Key Red Flags Identified

These are issues buyers commonly surface during due diligence. Addressing them before engaging buyers can reduce deal friction, protect your multiple, and improve deal certainty.

High ConcernHigh owner dependency

Estimated 70%+ of patient relationships tied directly to the owner-physician.

Medium ConcernPayer mix concentration

Medicare represents approximately 52% of collections.

Medium ConcernLease term under 3 years

Remaining lease term is 2.5 years with no executed renewal option.

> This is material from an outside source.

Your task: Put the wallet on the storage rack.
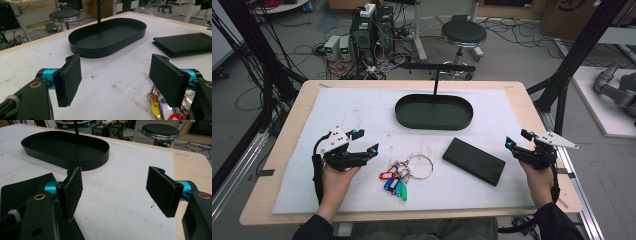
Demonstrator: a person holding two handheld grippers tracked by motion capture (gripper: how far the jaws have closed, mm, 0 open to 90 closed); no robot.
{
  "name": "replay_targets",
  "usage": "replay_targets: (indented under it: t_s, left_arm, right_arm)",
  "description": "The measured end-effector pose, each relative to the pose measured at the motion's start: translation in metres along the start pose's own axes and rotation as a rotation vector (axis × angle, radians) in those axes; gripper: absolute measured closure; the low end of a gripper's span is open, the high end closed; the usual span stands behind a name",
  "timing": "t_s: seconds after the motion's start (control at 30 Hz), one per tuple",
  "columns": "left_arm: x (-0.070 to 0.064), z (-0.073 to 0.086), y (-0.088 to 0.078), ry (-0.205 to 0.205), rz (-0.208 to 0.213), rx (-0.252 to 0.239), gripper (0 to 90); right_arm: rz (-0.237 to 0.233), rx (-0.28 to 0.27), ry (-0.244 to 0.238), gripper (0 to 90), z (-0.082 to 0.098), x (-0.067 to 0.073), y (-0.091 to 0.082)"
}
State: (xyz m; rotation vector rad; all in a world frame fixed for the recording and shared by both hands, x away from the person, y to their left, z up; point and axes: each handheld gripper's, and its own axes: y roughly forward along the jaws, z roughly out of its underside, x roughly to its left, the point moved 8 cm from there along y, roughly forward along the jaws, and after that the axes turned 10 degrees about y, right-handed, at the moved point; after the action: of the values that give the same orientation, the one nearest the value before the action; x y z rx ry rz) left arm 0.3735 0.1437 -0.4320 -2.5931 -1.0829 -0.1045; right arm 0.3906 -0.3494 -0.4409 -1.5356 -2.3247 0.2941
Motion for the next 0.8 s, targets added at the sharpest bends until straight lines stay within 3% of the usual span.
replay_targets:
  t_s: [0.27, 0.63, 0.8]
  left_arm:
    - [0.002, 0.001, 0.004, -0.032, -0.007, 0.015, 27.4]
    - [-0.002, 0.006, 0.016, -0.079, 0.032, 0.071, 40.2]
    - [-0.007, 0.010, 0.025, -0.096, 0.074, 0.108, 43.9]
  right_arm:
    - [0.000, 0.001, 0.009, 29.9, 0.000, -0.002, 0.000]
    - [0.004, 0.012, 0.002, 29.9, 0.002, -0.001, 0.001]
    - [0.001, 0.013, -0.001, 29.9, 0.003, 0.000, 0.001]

Low ConcernSingle-location concentration

Revenue concentrated in one location. Multi-site practices typically achieve higher multiples.

06

Value Improvement Opportunities

The following represent specific areas where pre-sale improvements are estimated to increase practice value or improve deal terms. Prioritize items with the highest ROI relative to your timeline.

Revenue Cycle

Improve clean claim rate to 94%+. Potential recovery: $40,000–$75,000 annually.

Owner Transition

Associate training now could improve multiple by 0.5x–1.0x.

Ancillary Services

Orthotics and wound care show untapped capacity: est. $80,000–$120,000 incremental annual revenue.

Lease Renewal

5-year renewal with options eliminates a key buyer concern.

EBITDA Cleanup

Documented add-backs for owner expenses: potential $30,000–$50,000 EBITDA improvement.

07

Recommended 180-Day Improvement Plan

A prioritized action sequence to meaningfully improve your exit-readiness score before engaging with buyers or brokers. These steps are sequenced for maximum impact.

1

Weeks 1–2

Compile 3 years of P&L statements, tax returns, and collections reports.

2

Weeks 3–4

Engage healthcare-specialized CPA for adjusted EBITDA review and add-back documentation.

3

Weeks 5–6

Initiate lease renewal discussion. Target 5-year term with 2 renewal options.

4

Weeks 7–8

Billing and collections audit. Identify top denial reasons.

5

Weeks 9–10

Begin associate or PA/NP recruitment to reduce owner dependency.

6

Weeks 11–12

Review and update provider contracts, vendor agreements, and HR documentation.

08

Suggested Next Steps Before Engaging Buyers

1

Engage a healthcare-specialized CPA to prepare a clean adjusted EBITDA summary with documented add-backs.

2

Initiate lease renewal discussions with your landlord before marketing the practice.

3

Consult a healthcare attorney to review provider contracts and employment agreements.

4

Begin associate recruitment or onboarding to reduce owner dependency before a formal process.

5

Request a formal certified business valuation from a licensed appraiser when you are ready to proceed to market.

Important Disclaimer

This report is a preliminary business evaluation for discussion purposes only. It is not legal, tax, accounting, investment banking, or certified valuation advice. The valuation range presented is based on publicly available market multiple data and the mock financial information provided. Actual transaction values depend on numerous factors including deal structure, buyer type, market conditions, due diligence findings, and negotiation. Final conclusions and decisions should be reviewed by qualified legal, tax, and financial professionals. All figures used in this sample report are fictional and for illustrative purposes only.